TRY IT: Your answer should repeat every line of the records below in which the word "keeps" appears.

PROVIDED DATA:
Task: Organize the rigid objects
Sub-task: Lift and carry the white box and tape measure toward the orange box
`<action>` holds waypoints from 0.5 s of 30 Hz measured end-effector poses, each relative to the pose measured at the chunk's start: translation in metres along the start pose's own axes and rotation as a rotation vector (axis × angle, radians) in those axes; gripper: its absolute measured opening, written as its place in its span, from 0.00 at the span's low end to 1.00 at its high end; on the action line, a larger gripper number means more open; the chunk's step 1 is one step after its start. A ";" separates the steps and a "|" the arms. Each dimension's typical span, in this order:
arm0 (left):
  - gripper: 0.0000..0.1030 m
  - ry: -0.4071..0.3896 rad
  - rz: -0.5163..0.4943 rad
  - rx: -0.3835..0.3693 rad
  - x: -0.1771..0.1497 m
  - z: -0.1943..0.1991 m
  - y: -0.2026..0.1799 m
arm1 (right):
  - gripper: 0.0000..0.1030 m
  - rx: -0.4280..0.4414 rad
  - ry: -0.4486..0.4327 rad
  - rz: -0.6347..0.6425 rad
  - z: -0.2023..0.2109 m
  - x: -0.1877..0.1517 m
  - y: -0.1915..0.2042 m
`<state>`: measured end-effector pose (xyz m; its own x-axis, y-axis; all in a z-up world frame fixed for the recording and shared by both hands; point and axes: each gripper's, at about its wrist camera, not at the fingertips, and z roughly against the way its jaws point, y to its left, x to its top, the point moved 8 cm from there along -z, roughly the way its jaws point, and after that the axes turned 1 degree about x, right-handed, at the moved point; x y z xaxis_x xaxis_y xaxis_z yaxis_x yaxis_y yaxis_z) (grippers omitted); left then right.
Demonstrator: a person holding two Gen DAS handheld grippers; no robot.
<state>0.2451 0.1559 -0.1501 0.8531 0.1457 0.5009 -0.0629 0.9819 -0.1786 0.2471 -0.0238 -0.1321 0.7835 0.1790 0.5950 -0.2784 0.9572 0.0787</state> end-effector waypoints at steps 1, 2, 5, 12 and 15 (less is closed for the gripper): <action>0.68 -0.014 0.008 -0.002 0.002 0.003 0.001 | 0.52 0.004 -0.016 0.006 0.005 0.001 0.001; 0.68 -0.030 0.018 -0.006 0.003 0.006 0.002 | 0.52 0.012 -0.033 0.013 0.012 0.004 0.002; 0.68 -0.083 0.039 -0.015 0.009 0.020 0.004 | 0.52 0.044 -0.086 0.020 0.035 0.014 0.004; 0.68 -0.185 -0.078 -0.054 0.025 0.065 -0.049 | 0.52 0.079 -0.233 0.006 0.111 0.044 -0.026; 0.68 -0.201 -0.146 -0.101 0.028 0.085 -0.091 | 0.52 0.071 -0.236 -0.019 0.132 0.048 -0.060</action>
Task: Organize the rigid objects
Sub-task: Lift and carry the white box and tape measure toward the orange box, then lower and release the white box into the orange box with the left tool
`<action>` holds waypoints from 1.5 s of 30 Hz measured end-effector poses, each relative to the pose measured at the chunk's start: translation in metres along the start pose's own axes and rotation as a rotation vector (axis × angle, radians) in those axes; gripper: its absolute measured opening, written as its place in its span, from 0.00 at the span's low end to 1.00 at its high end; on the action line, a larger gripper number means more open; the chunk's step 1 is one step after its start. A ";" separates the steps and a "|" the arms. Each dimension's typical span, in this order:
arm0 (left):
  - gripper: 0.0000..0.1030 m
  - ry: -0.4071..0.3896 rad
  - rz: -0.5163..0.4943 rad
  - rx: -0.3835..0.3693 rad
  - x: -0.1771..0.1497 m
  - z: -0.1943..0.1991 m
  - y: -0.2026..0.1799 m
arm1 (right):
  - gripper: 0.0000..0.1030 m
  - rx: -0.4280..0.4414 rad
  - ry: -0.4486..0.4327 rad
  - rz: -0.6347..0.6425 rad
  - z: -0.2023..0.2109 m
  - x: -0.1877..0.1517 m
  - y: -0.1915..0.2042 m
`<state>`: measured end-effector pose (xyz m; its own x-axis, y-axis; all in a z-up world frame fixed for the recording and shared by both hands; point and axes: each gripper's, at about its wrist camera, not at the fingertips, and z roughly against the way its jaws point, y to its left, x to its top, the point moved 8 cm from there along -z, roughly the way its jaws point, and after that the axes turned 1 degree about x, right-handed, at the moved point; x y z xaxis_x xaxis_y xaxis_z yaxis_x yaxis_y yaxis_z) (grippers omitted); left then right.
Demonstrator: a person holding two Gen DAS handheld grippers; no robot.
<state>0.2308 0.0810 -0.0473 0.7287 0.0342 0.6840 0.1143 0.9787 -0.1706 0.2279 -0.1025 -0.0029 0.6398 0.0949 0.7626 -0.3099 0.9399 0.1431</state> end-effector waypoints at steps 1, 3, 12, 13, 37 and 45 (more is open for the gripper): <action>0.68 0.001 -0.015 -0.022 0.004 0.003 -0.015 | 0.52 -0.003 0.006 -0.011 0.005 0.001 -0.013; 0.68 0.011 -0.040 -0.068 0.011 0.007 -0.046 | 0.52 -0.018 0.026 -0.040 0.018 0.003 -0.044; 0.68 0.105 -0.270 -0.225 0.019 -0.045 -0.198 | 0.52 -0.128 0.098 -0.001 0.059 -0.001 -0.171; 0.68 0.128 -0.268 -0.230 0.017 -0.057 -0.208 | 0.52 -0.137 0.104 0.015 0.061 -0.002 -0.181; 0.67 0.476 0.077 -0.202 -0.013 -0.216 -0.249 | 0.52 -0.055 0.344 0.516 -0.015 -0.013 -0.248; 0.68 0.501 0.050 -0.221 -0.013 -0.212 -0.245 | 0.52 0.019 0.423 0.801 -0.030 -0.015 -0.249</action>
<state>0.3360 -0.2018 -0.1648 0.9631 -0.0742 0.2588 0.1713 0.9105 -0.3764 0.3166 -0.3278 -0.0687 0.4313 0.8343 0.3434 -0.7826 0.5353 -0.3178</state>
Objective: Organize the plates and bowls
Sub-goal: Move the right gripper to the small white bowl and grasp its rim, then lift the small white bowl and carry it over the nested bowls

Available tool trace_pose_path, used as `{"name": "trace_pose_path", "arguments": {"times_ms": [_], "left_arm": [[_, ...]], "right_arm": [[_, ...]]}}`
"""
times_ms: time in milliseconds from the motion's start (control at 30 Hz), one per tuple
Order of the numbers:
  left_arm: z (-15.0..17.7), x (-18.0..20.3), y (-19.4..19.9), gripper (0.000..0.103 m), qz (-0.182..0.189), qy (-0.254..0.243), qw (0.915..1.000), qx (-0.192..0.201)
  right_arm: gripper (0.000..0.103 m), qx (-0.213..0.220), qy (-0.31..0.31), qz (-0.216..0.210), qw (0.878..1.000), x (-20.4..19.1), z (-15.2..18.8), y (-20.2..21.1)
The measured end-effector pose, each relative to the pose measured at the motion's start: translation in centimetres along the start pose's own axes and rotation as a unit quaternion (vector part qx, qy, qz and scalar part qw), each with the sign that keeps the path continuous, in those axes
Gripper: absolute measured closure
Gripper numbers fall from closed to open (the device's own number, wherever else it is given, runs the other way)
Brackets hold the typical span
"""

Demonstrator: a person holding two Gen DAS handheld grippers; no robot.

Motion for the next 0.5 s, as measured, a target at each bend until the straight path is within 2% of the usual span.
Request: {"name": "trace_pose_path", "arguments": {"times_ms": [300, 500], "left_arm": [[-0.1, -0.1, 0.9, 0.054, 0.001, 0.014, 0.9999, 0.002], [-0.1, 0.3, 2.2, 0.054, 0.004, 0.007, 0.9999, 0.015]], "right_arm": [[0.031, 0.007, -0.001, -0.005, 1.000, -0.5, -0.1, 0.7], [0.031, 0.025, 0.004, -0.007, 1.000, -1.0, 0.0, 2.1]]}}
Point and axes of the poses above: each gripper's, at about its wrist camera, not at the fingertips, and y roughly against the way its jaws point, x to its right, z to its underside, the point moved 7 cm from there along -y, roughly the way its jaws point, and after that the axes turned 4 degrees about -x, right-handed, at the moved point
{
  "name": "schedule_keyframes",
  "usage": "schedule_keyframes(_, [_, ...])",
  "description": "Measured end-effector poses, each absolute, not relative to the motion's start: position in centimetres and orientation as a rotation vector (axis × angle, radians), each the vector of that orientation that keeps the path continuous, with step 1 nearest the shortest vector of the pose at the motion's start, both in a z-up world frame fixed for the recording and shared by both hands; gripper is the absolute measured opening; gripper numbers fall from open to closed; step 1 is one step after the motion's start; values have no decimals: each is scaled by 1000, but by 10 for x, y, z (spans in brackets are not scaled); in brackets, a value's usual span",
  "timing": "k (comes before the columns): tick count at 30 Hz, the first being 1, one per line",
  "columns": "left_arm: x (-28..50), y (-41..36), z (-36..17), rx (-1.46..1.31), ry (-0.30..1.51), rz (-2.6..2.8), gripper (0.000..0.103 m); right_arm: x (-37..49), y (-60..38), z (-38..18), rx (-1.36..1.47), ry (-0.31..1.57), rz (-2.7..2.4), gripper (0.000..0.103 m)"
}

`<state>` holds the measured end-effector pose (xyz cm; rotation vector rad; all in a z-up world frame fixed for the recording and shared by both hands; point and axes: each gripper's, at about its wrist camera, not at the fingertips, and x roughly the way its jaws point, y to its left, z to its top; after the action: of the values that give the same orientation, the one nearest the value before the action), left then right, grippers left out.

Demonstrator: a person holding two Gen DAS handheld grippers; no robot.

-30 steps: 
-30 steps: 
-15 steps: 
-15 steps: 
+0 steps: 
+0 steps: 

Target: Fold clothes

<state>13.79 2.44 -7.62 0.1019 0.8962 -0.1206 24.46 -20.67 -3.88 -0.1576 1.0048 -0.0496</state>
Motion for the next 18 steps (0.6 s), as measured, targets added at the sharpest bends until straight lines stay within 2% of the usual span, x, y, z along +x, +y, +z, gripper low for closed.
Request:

EXERCISE RESPONSE:
The measured end-effector pose, each relative to the pose measured at the motion's start: translation in centimetres along the start pose's own axes and rotation as a unit quaternion (vector part qx, qy, qz and scalar part qw), each with the sign that keeps the path continuous, in those axes
  "description": "Measured end-effector poses, each absolute, not relative to the motion's start: position in centimetres and orientation as a rotation vector (axis × angle, radians), each the vector of that orientation that keeps the path continuous, with step 1 nearest the shortest vector of the pose at the motion's start, both in a z-up world frame fixed for the recording and shared by both hands; gripper is the absolute measured opening; gripper numbers fall from open to closed; step 1 is one step after the motion's start; values have no decimals: each is scaled by 1000, but by 10 for x, y, z (spans in brackets are not scaled); in brackets, a value's usual span",

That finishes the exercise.